# Task description
In the listing below, a line holding "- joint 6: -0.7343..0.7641" and a line holding "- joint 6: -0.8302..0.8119" mark the range. Retype both exactly, with all lines between them.

# Supplied material
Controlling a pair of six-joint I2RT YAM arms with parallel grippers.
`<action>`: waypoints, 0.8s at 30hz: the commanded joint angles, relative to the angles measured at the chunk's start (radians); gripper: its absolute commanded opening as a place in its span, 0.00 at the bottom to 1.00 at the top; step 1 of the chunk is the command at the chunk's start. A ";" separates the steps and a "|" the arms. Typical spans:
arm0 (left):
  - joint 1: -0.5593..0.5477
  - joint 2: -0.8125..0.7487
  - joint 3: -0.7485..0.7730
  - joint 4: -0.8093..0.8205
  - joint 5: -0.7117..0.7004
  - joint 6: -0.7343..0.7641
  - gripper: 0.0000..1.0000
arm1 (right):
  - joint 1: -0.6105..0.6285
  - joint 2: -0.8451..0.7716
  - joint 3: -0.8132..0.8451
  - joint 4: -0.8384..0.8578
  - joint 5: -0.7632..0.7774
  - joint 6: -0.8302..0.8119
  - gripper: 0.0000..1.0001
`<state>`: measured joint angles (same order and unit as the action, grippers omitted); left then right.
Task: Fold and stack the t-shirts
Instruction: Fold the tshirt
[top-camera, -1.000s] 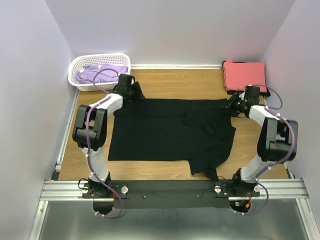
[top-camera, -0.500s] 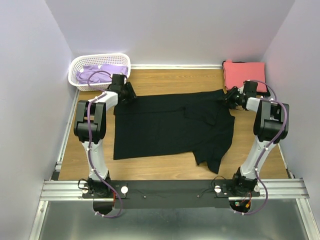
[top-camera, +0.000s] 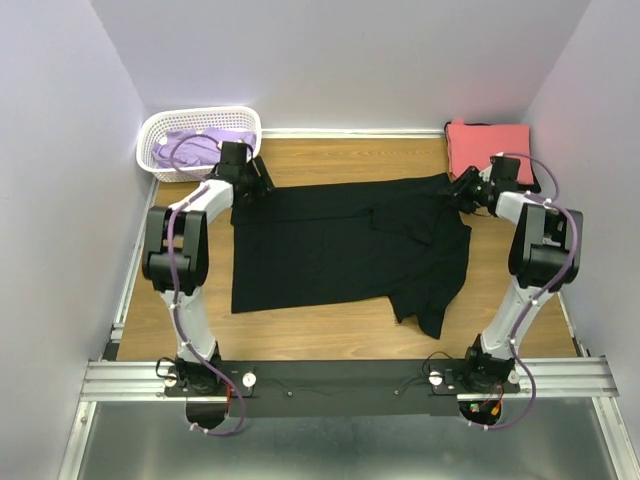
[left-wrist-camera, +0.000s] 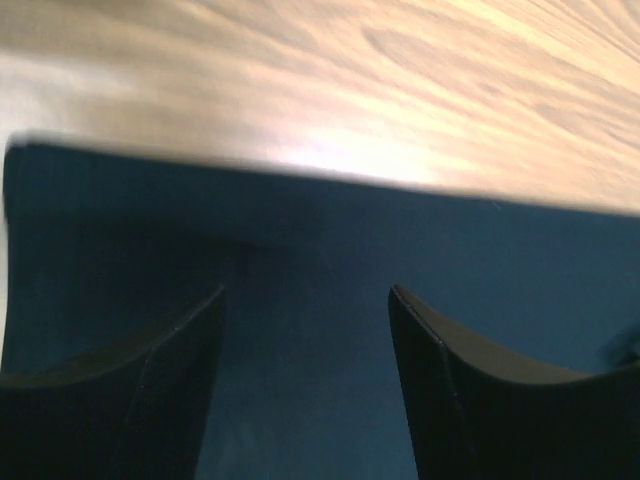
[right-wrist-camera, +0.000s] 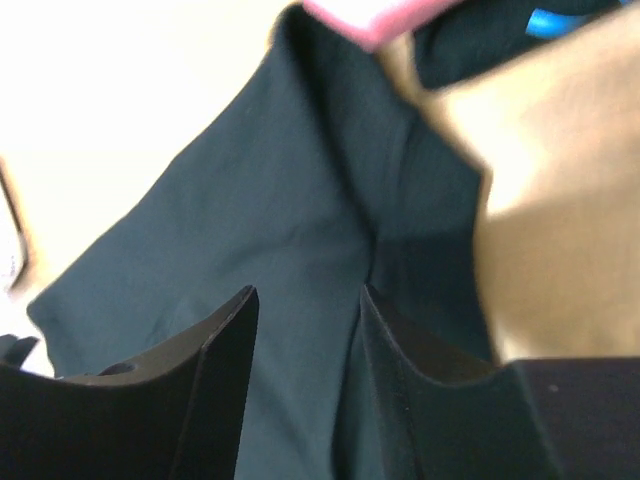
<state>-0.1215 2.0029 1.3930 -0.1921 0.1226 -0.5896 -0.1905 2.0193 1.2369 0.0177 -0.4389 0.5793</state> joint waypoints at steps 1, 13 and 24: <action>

# Worked solution
  - joint 6: -0.7343..0.7641
  - gripper: 0.0000..1.0000
arm1 (right):
  - joint 1: -0.6105..0.6285
  - joint 2: -0.8451..0.7716
  - joint 3: -0.8132..0.8451
  - joint 4: -0.8384..0.8578
  - joint 5: -0.7632..0.7774
  - joint 6: -0.8302..0.8119

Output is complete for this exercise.